Попробовать на вкус свою жизнь? Отречься? Отец Мегги хотел обидеться, но не смог. У него никогда не срабатывал нормальный защитный механизм. Каким-то другим, казалось ему, всегда было хуже. Какие-то другие нуждались в его понимании и прощении больше, чем в обиде. Он надолго останавливался возле каждой ссоры, прокручивая ее сюжет туда и назад, туда и назад. Отец Мегги вникал, пока не растворялся до полной невидимости – покорно – в покойнице-жене и радостно, вприпрыжку – в Маргарите. Маргарита собирала календарики, танцевала народные танцы, моделировала самолеты в кружке юных техников, потом – почти взрослой – сбегала на дискотеки, и отец Мегги сидел на балконе, вглядываясь в темноту. Ждал. Но был в полной готовности выскочить на помощь, добежать, доехать, вмешаться в эти дикие танцы. Иногда добегал – убеждался тихонько, что все в порядке и возвращался на балкон. Дома, куда пока нет дороги, остались ее тетради, украшенные звездочкой за лучшее прилежание, ее грамоты, ее конспекты по физике, потому что было время – целых полгода, – когда Маргарита хотела стать физиком.
Ночью – с самого ее рождения и до отъезда, и здесь, у Андреаса, снова – он вставал, чтобы послушать, как она дышит. Дышит ли? Дышит… Андреас просыпался и смотрел на него испуганно и зло. Ну и пусть.

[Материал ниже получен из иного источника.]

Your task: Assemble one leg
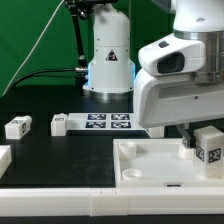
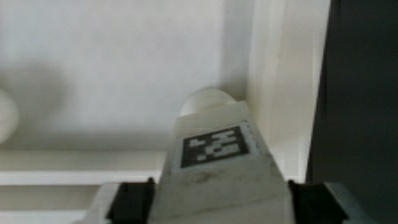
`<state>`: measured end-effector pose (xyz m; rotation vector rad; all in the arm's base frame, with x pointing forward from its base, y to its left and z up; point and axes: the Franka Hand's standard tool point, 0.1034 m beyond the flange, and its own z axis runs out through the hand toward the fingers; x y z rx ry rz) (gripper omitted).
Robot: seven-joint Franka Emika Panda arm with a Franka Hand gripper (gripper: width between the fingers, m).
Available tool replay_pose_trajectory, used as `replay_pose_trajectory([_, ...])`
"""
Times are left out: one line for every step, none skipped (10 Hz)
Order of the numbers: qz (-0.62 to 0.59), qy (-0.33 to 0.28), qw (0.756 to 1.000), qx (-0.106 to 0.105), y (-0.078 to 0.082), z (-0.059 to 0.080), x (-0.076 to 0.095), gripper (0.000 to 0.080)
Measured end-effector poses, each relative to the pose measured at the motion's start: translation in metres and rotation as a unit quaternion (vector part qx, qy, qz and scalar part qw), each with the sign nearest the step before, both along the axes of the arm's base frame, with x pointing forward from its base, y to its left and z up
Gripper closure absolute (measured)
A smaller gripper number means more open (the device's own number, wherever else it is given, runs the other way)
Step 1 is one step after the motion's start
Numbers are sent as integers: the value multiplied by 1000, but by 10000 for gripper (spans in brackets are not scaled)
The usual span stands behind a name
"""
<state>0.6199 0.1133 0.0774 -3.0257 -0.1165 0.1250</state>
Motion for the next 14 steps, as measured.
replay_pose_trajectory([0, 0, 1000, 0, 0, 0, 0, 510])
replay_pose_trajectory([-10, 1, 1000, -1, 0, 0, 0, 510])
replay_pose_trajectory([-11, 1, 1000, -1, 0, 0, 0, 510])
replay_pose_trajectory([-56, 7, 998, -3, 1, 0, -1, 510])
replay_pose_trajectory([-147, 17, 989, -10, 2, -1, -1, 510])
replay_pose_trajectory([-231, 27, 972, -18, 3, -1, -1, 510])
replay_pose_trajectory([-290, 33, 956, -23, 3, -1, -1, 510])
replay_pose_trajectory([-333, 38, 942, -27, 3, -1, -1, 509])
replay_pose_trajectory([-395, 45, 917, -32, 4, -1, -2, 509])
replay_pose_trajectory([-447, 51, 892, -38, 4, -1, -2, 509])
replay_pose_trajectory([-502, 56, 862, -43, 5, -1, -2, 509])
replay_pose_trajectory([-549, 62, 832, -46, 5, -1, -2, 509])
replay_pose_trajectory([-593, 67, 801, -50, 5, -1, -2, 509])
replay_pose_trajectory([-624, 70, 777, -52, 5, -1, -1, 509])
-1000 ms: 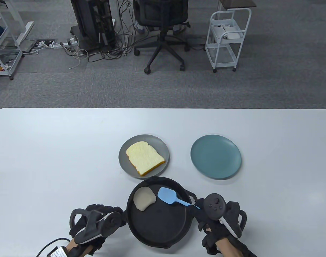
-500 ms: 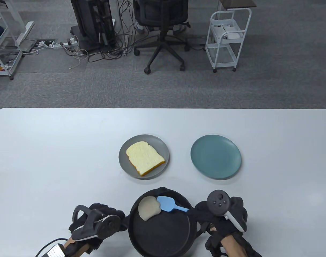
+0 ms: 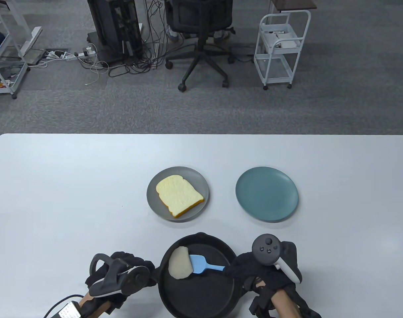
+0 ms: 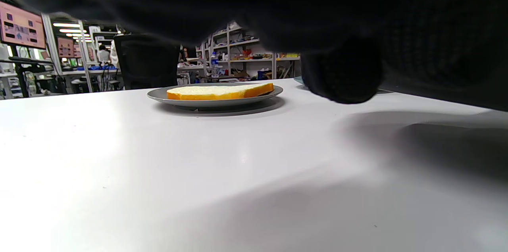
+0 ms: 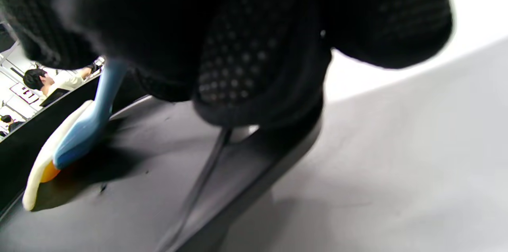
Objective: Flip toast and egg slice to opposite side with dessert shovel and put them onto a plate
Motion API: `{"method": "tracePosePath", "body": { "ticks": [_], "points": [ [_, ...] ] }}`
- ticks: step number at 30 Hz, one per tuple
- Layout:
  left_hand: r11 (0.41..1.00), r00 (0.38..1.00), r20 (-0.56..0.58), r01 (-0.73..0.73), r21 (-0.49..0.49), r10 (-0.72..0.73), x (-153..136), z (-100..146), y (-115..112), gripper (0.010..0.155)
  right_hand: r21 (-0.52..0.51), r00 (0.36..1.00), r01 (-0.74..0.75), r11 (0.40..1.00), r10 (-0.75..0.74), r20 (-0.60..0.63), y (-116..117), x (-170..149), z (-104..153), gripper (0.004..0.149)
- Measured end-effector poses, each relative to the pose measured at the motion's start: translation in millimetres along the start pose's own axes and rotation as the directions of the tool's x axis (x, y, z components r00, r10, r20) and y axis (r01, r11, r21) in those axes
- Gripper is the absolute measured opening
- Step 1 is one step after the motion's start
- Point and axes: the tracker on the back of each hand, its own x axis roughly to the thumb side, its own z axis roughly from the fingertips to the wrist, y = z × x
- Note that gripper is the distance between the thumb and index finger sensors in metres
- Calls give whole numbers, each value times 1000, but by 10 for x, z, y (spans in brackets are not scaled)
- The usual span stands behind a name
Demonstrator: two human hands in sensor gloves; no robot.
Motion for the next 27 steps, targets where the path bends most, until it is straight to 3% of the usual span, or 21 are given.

Андреасу не понять. Отец Мегги всю жизнь ее ждал, потому что она была его смыслом. «Или чтобы сделать ее смыслом? – спрашивает Михаэль. – За неимением ничего другого?»
«Какой вздорный и неприятный старик, – думает отец Мегги. – Какая заноза! Холера!»
Заноза или холера, но что-то начинает болеть у него от этого разговора. Что-то тянет или саднит. «За неимением ничего другого… А сам-то, сам…»
Михаэль не унимается, встреча с покойной мамочкой и бабушкой превращает его в разбойника, в какого-то подростка-хулигана. Он кричит на отца Мегги: «Хорошо жить чужой жизнью. Это очень безопасно. Даже если в чужой жизни все плохо, ты-то только тень, правда? А что тень? Набрать побольше воздуха в грудь и страдать, ожидая перемен в зеркале, где сам не отражаешься… Я не знаю, какая у тебя дочь, я не знаю, бросила она тебя от усталости или от эгоизма, но где здесь ты? Что ты любишь? Как тебя зовут?»
«Я хочу, чтобы ей было хорошо, – упрямо твердит отец Мегги. – И она обязательно позвонит. Я жду, чтобы она позвонила. Или написала. Я умею читать смс-ки».
«Тьфу на тебя. Я плюю на тебя. Ты – старый трус. Тебе должно быть стыдно. Ты не умеешь быть один. Ты должен остаться один…»
«Это из фильма “Горец”»?
«Нет, это из фильма про тебя. Из фильма, где про главного героя нечего написать в титрах! Через неделю я приеду сюда снова. Я куплю хлеб в булочной на углу, потому что я знаю, что такое длить то, чего нет. Но потом я поеду и буду длить то, что есть. Я играю в бридж. Я хожу пешком с лыжными палками. Я ухаживаю за одной дамой, которая когда-то была девочкой и вышла замуж не за меня. Но теперь она вдова, и я ухаживаю за ней. И все может быть. У меня. Я рассказываю им об этом, потому что им важно знать, что я – есть. Но они мертвые. А мертвые имеют право искать смысл в живых. Но ты, трусливый старик, не мертвый. И что? Я приеду сюда через неделю и ты тоже приедешь. И даже если твоя Мегги не позвонит, потрудись спросить у себя, нравится ли тебе ходьба с лыжными палками?»